Loan Calculator

Flat vs Reducing Rate Calculator

See the hidden cost of flat interest rates. The same 10% can mean wildly different EMIs, here's by how much.

What is Flat vs Reducing Rate?

Flat rate charges interest on the original principal for the entire tenure. Reducing balance charges interest only on the outstanding amount, which shrinks each month. Flat is almost always the more expensive choice.

Formula Flat interest = P × Rate × Years
Reducing balance uses standard EMI formula on a shrinking principal.

Worked example

On a ₹5,00,000 loan at 10% for 5 years: flat rate EMI ≈ ₹12,500 (total interest ₹2.5L), reducing rate EMI ≈ ₹10,624 (total interest ~₹1.37L). The same 10% costs ₹1.13 lakh more in flat.
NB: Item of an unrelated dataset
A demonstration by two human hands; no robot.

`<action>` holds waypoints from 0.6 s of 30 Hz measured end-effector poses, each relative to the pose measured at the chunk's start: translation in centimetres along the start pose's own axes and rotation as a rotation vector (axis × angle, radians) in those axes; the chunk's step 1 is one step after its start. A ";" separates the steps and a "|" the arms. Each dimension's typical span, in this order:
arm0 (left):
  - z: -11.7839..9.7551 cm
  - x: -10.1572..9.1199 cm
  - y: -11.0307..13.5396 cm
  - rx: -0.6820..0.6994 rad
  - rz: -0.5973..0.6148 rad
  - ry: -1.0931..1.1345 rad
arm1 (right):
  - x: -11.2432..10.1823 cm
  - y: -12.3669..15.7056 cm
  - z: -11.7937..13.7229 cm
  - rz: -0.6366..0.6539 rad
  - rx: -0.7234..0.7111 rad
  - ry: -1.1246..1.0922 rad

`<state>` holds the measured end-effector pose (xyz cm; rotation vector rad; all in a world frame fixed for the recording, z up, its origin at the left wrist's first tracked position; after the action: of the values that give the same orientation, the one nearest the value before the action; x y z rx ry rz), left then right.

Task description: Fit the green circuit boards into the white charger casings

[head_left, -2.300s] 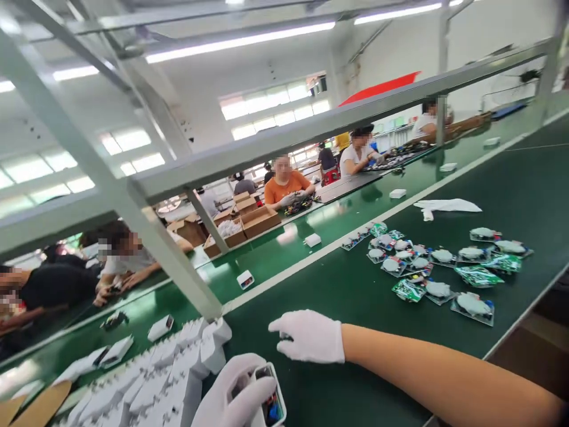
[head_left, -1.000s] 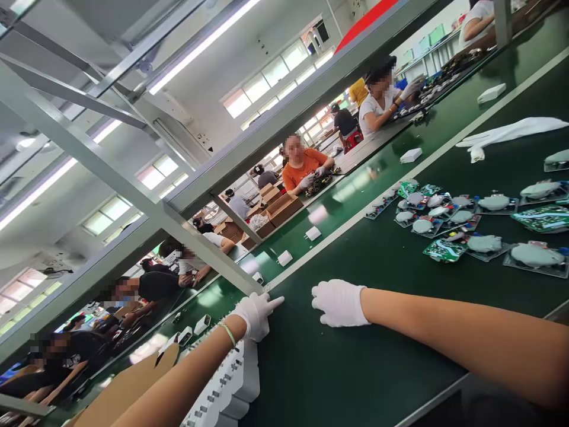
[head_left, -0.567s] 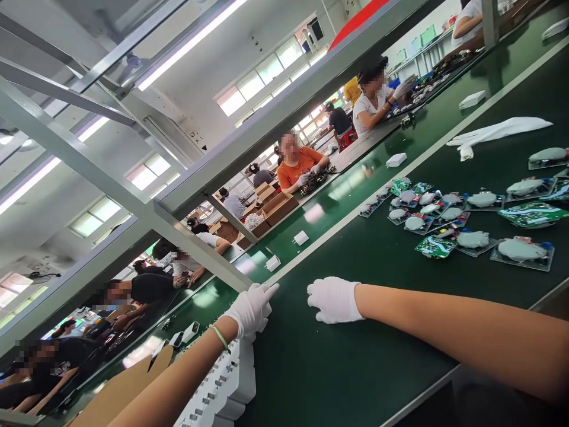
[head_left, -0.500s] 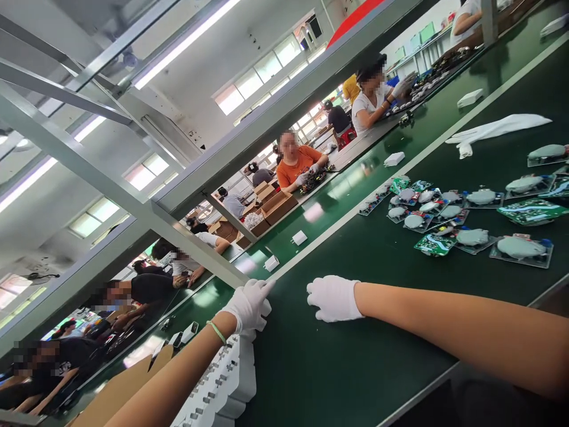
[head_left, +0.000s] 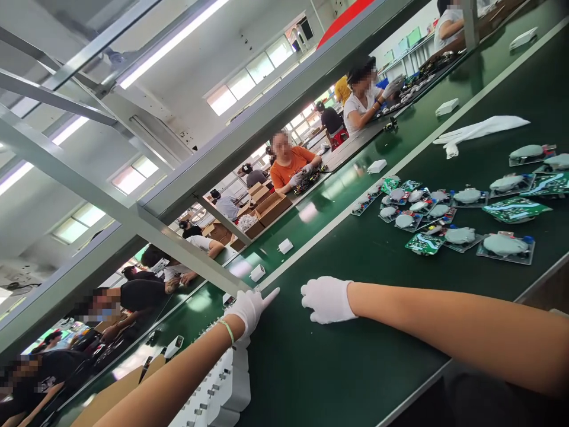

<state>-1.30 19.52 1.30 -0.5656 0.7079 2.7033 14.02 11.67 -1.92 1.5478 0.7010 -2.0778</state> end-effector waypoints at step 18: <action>-8.2 -5.3 9.0 -0.098 -0.718 0.590 | -4.7 2.0 -10.2 -0.137 0.614 -0.025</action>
<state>2.52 6.86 0.72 -1.3672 0.3791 1.9025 23.97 16.90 -0.08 1.8112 0.1552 -2.5658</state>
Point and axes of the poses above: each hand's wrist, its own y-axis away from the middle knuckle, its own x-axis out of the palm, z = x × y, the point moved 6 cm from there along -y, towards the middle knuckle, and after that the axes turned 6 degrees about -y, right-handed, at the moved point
Frequently asked questions

Which is better, flat or reducing?

Reducing is always cheaper for the borrower. Lenders who advertise flat rates are often 1.8–2× more expensive than their stated rate implies.

Where is flat interest commonly used?

Some personal loans, certain NBFC products, and gold loans. Home loans, car loans, and student loans use reducing balance.

Can I convert a flat-rate loan to reducing?

You can refinance with another lender offering a reducing rate. Check prepayment terms first.